Intimação de pagamento e prescrição: a Corte de Cassação esclarece com o despacho n. 28862/2025

No complexo cenário do contencioso tributário italiano, a relação entre o contribuinte e a administração financeira é regida por prazos rígidos e princípios processuais bem definidos. Uma das questões mais debatidas diz respeito à possibilidade de contestar uma intimação de pagamento levantando exceções que deveriam ter sido apresentadas contra os atos anteriores, já tornados definitivos. Sobre este tema delicado, interveio a Corte de Cassação com o despacho n. 28862 de 31 de outubro de 2025, oferecendo um esclarecimento fundamental para profissionais e contribuintes.

O caso e a natureza da intimação de pagamento

A controvérsia opôs a Advocacia-Geral do Estado e o contribuinte S. A Comissão Tributária Regional de Catanzaro tinha anteriormente acolhido as razões do contribuinte, mas a Suprema Corte reverteu tal decisão, acolhendo o recurso da Administração. O cerne da decisão reside na definição jurídica da intimação de pagamento: ela não representa um novo e autônomo ato impositivo, mas sim um ato meramente executivo e consequencial.

A intimação de pagamento que sucede um ato impositivo tornado definitivo não constitui um novo e autônomo ato impositivo, com a consequência de que é sindicável em juízo apenas por vícios próprios e não por questões atinentes ao ato do qual surgiu a dívida, sendo, portanto, vedado ao contribuinte arguir, com a impugnação da subsequente intimação de pagamento, a prescrição do crédito, ainda que já ocorrida antes da notificação dos atos preparatórios não impugnados.

Os limites à impugnação e a exceção de prescrição

Como destacado na máxima acima mencionada, o contribuinte não pode utilizar a impugnação da intimação de pagamento como um instrumento para remediar a falta de contestação dos atos anteriores (os chamados atos preparatórios). Se um aviso de lançamento ou uma certidão de dívida não forem impugnados nos prazos legais, eles tornam-se definitivos. Consequentemente, qualquer vício relativo a tais atos, incluindo a prescrição do crédito ocorrida antes da sua notificação, não pode mais ser arguido em um momento posterior.
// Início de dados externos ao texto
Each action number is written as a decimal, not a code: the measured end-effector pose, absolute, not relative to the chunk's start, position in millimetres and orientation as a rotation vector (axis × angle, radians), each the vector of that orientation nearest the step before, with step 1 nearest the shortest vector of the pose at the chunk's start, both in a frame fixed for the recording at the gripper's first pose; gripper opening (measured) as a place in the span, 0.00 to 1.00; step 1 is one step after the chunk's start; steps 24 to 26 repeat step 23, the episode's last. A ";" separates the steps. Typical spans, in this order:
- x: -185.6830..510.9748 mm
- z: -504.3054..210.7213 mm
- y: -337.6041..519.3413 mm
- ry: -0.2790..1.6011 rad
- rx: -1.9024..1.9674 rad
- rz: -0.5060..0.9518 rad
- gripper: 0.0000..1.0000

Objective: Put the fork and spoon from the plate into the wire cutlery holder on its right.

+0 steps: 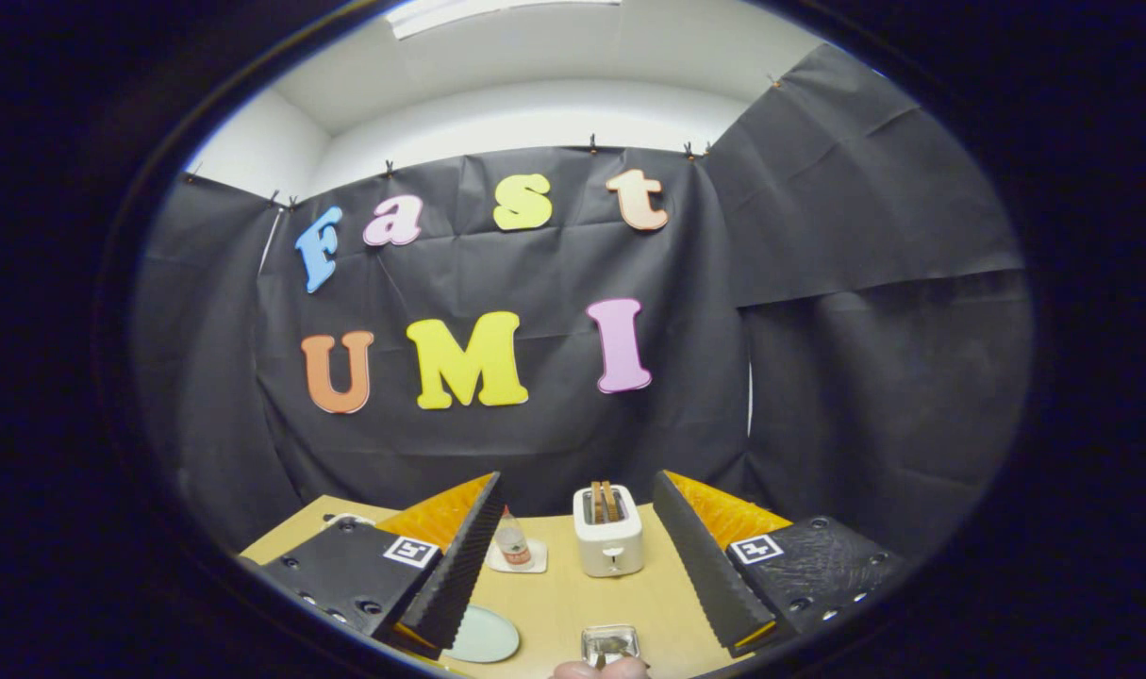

A sindicabilidade da intimação de pagamento é, portanto, limitada exclusivamente aos seus vícios próprios. Mas quais são esses vícios? Eis alguns exemplos práticos:

  • Erros materiais ou de cálculo intrínsecos à própria intimação.
  • Omissão ou vício na notificação do ato de intimação.
  • Prescrição do crédito ocorrida exclusivamente em um momento posterior à notificação do ato preparatório tornado definitivo.

Conclusões e implicações para a defesa do contribuinte

O pronunciamento da Cassação com o despacho n. 28862/2025 reafirma o princípio da segurança jurídica e da estabilidade das relações tributárias. Para os contribuintes, esta decisão representa um severo aviso: a tempestividade na defesa é tudo. Ignorar um ato impositivo esperando poder contestar a dívida na fase de cobrança coercitiva é uma estratégia fracassada. Em caso de recebimento de qualquer ato tributário, é fundamental recorrer imediatamente a um profissional para avaliar a oportunidade de um recurso tempestivo.